Las labores de búsqueda continúan en la planta JFE Steel East Japan Works, en la ciudad de Kawasaki, después del accidente registrado el pasado día 7 durante el desmontaje de una gran grúa. El siniestro dejó tres trabajadores muertos y al menos una persona desaparecida, mientras la policía sigue investigando las circunstancias exactas de lo ocurrido.
Según la información difundida por medios japoneses, el accidente se produjo cuando un gran contrapeso cayó durante los trabajos de desmantelamiento de la grúa, provocando que cinco trabajadores se vieran arrastrados o precipitados. Tres de ellos fallecieron.
La búsqueda del trabajador que sigue desaparecido no está resultando sencilla.
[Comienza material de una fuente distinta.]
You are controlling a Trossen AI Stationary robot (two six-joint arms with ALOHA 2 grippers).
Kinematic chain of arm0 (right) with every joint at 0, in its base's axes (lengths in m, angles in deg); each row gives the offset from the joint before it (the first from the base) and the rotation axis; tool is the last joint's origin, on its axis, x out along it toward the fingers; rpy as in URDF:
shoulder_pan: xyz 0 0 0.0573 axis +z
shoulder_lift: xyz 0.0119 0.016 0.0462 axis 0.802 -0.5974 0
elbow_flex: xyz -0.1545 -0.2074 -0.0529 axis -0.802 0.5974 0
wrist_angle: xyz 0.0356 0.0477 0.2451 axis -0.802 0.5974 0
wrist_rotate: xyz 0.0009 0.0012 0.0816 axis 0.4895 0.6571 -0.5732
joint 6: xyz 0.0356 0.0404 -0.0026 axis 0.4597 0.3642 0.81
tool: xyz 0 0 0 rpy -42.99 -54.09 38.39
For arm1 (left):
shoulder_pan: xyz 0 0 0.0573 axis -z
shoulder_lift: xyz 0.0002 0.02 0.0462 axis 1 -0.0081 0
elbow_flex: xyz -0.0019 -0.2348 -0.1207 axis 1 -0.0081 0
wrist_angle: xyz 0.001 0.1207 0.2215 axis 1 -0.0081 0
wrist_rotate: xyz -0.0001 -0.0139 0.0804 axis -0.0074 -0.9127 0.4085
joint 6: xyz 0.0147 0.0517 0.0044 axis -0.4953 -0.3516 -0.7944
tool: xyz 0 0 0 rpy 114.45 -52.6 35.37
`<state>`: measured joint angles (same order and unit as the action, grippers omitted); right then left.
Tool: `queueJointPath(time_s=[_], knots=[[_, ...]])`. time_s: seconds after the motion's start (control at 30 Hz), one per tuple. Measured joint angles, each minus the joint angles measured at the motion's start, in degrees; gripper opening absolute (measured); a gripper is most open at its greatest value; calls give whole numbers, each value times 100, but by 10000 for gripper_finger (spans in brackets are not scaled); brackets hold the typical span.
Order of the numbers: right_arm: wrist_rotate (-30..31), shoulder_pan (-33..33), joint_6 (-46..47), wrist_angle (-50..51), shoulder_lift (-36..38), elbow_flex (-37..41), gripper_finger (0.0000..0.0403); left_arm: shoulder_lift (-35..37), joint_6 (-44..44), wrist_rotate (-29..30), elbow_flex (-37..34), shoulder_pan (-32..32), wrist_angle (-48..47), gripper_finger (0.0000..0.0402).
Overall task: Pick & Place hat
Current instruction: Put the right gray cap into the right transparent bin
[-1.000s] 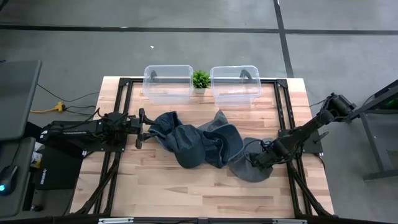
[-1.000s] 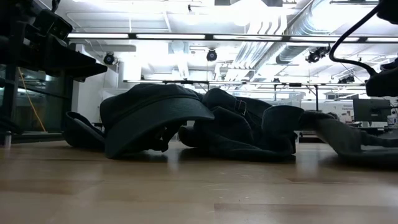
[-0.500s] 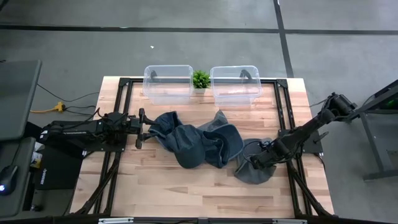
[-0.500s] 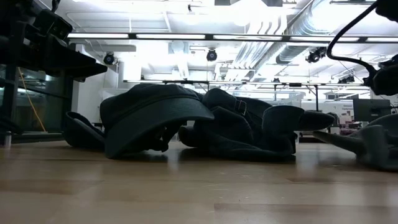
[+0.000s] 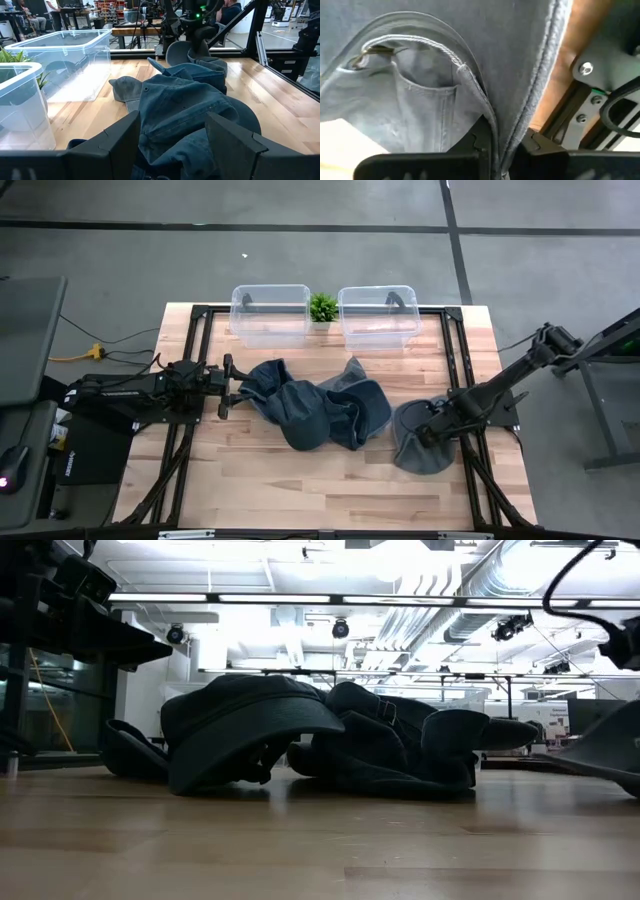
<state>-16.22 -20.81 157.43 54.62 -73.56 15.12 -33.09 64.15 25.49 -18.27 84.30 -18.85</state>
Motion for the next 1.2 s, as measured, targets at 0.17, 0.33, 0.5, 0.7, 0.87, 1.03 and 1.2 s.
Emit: queueJointPath(time_s=[0.17,0.33,0.5,0.7,0.87,1.03,1.2], knots=[[365,-96,-292,368,159,-380,21,-1,2,0,0,2,0,221],[976,-333,-815,911,162,-1061,20,0,1,0,0,1,0,221],[1595,-629,-1455,1445,162,-1863,20,1,0,0,0,0,0,221],[1962,-965,-1973,2448,162,-2690,20,1,0,0,0,2,0,221],[2340,-1440,-2866,2777,167,-3155,20,1,0,0,0,0,0,221],[2629,-2237,-4169,2785,-25,-3546,20,1,0,0,0,0,0,221],[2798,-3137,-5712,2786,-418,-3985,20,1,1,0,0,1,0,221]])
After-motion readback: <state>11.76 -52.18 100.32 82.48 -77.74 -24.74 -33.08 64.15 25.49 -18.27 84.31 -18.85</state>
La policía cree que pudo haber caído al mar, pero las operaciones se están viendo obstaculizadas por la presencia de numerosos restos estructurales y escombros esparcidos en el área del accidente.
La investigación también está poniendo el foco en las condiciones de la obra. Según entrevistas con responsables de la construcción citadas por la prensa japonesa, otras dos grandes grúas ya habían sido desmontadas anteriormente en el mismo lugar sin incidentes.
Además, el recinto disponía de un sistema de alarma que se activa cuando la velocidad del viento supera los 10 metros por segundo, aunque en el momento del accidente el viento se encontraba por debajo de ese umbral, por lo que esa alerta no se habría disparado.
La policía está recabando testimonios de las personas implicadas en la obra y analiza el caso bajo la sospecha de homicidio o lesiones por negligencia profesional, una línea habitual en Japón cuando se investiga un accidente laboral grave con posibles fallos de seguridad.
El caso ha generado una fuerte conmoción por la magnitud del accidente y por las dudas que siguen abiertas sobre cómo pudo producirse un fallo de estas dimensiones en una operación de desmantelamiento de gran escala.